Cet collection de documents concerne les cheminots et la gestion du personnel de la région Est de la SNCF et notamment les Alsaciens-Lorrains, avec des archives plus anciennes de la Compagnie privée de l'Est à partir de 1921. Les conflits sociaux ont amené un échange administratif intense et très coordonné entre la Direction de l'Est et le siège de la SNCF (Service central du personnel), tous deux installés à Paris. La date la plus récente de ces dossiers est 1966.
L'intérêt du fonds est évident : on y apprend par exemple qu'il y eut un "Train-corsaire" en octobre 1948 sur la ligne Charleville/Rethel et Charleville/Givet aux mains des cheminots grévistes, l'histoire se terminant avec les gendarmes, puis devant le Tribunal administratif.
La grève des cheminots, dans la première moitié du XXe siècle, est un délit passible de la correctionnelle, puis une sanction administrative relevant des conseils de discipline et des tribunaux administratifs à partir de la création de la SNCF en 1938. Les conflits sociaux sont solidement encadrés par la hiérarchie cheminote, la police des chemins de fer et les forces de l'ordre avec le relais sur place des préfets à chaque extension des conflits.
Ce petit fonds traduit donc l'état des rapports sociaux de la première moitié du vingtième siècle dans un rouage stratégique de l'économie et des entreprises : le transport des personnes et des marchandises grâce à un moyen de locomotion qui demeure le plus usuel, dans 5 décennies marquées de surcroît du contexte de deux guerres mondiales.
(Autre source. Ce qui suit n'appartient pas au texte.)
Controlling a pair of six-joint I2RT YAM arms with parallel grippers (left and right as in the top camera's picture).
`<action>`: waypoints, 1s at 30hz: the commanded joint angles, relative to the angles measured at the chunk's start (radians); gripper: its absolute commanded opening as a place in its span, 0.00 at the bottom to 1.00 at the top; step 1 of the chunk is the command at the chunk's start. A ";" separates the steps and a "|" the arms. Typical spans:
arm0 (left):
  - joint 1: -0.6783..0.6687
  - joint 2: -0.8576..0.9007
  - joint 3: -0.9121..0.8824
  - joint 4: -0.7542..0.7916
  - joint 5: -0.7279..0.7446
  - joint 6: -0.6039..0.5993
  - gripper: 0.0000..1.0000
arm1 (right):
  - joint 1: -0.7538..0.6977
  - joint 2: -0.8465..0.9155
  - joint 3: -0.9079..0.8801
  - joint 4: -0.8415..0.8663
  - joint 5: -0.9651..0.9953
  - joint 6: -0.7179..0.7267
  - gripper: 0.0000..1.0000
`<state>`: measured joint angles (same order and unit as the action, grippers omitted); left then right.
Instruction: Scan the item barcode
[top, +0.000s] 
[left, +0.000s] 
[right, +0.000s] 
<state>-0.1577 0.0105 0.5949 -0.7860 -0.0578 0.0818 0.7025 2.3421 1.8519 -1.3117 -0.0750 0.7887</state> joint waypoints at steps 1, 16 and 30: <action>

Le syndicalisme cheminot, pourtant bien implanté, est contraint de pousser plus loin ses exigences quant aux libertés syndicales et droit du travail. Les dossiers montrent que la réunion sur le temps de travail et le lieu du travail est interdite, ce qui rend l'épisode du "Train-corsaire" riche de sens. Le fonds traduit aussi le sort peu enviable des Alsaciens-Lorrains, passés brutalement de la SNCF à la Reichsbahn, dans un environnement "de race" clairement affiché par les Autorités allemandes : seuls les Alsaciens-Lorrains de souche peuvent servir l'Etat allemand dans ce qui relevait de la Sous-direction de Strasbourg, les autres sont expulsés du réseau Est - quand ils ne sont pas directement internés en Allemagne - et récupérés tant bien que mal par les services de la SNCF dont on perçoit bien qu'elle passe les retours au crible. Enfin, le poids des dossiers de la mémorable grève d'octobre-novembre 1948 accompagnée de sanctions disciplinaires administratives et de plaintes en correctionnelle exprime bien les ratages idéologiques et sociaux de la période de la Reconstruction : la grève est motivée par les frustrations économiques des cheminots qui attendent de meilleures feuilles de paye, après les sacrifices et combats livrés sous la Résistance pour délivrer la Nation, à l'image des luttes des mineurs. Très peu de cahiers revendicatifs exigent le renversement du gouvernement en place, mais tous des mesures immédiates contre la cherté de la vie et pour l'instauration de l'échelle mobile des salaires.
Un dernier petit dossier de 1953 rappelle l'ancienneté des luttes pour la défense des retraites, à ce moment-là contre les décrets-lois Laniel.
Cet ensemble archivistique, de taille modeste, est un concentré de renseignements, souvent peu faciles à capter par l'archiviste, de relations humaines et de rapports sociaux. Le parcours du fonds entre les années 1970 et 2004 est, lui aussi, très symbolique.